Work order: Please transcribe the data below in full, word for word, without the images.

Provided data:

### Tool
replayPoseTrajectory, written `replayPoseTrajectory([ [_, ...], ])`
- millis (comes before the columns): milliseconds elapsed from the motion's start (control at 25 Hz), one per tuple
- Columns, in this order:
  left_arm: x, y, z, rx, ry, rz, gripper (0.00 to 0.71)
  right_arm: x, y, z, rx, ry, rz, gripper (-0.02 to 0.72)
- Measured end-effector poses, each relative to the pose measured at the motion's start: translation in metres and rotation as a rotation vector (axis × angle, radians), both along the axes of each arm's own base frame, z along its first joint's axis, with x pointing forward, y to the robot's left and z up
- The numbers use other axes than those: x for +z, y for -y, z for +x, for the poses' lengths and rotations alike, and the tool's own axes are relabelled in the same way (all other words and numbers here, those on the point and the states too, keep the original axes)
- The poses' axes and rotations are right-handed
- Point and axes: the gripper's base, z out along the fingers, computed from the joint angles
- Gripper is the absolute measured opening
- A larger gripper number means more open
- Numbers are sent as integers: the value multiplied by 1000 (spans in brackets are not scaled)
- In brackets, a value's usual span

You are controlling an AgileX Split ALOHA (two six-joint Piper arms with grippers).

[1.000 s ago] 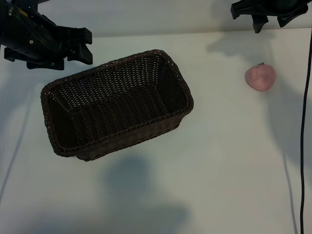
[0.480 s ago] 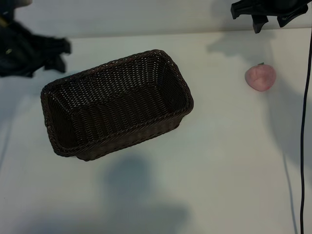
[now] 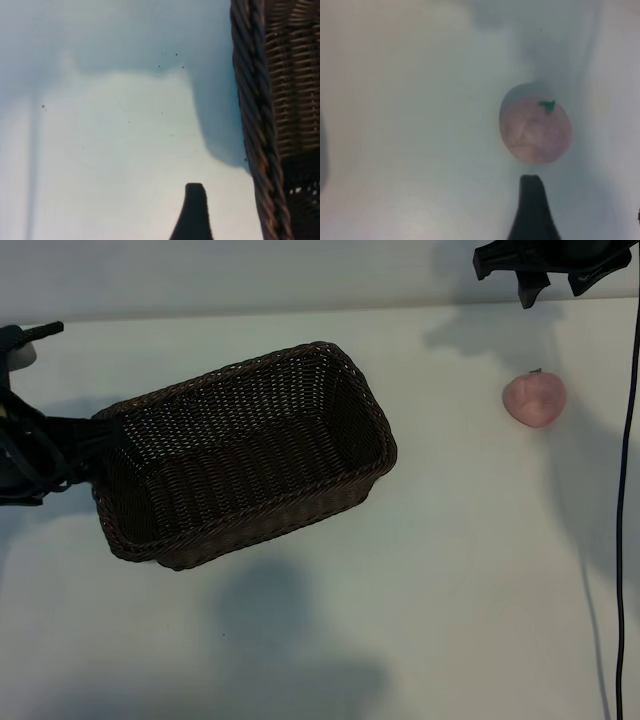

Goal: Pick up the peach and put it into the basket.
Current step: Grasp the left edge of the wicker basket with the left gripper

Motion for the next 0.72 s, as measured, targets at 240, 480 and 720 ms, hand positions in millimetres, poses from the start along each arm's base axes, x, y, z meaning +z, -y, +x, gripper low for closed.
replayPoseTrajectory([
  [240, -20, -4, 12, 63, -26, 53, 579, 0, 0, 0, 9, -1, -2, 493],
  [480, -48, 1, 28, 76, -56, 30, 579, 0, 0, 0, 13, -1, -3, 493],
  [720, -68, 5, 40, 78, -46, 9, 579, 0, 0, 0, 17, -2, -5, 493],
])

Answer box:
### Tool
replayPoseTrajectory, written `replayPoseTrajectory([ [_, ...], ])`
- millis (comes before the columns): milliseconds elapsed from the motion's start (control at 25 Hz), one per tuple
- Columns, in this order:
  left_arm: x, y, z, rx, ry, rz, gripper (0.00 to 0.71)
  right_arm: x, y, z, rx, ry, rz, gripper (-0.02 to 0.72)
- Measured end-effector poses, each relative to the pose measured at the motion's start: translation in metres and rotation as a rotation vector (axis × angle, radians), both along the axes of each arm's own base frame, z along its first joint's axis, with x pointing forward, y to the robot's left and z up
- The numbers use other axes than those: x for +z, y for -y, z for +x, for the poses' lengths and rotations alike, and the tool's own axes are relabelled in the same way (all other words and numbers here, those on the point and the states too, keep the original axes)
- The poses' axes and rotations are right-handed
- Point and axes: the gripper's base, z out along the fingers, computed from the joint angles
- Gripper is the absolute measured opening
- A larger gripper number means more open
- Numbers are sent as integers: the value multiplied by 1000 (spans in brackets are not scaled)
- In brackets, a value's usual span

You are controlling an AgileX Split ALOHA (two six-joint Piper arms with grippers).

[1.000 s ago] 
[0.480 s ago] 
[now] 

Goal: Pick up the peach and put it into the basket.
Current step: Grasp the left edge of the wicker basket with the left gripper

Motion for the next 0.72 s, as measured, targets at 240, 480 and 720 ms, hand positions in millimetres, poses from the start along each arm's base axes, x, y, z meaning +z, -y, +x, gripper low for closed.
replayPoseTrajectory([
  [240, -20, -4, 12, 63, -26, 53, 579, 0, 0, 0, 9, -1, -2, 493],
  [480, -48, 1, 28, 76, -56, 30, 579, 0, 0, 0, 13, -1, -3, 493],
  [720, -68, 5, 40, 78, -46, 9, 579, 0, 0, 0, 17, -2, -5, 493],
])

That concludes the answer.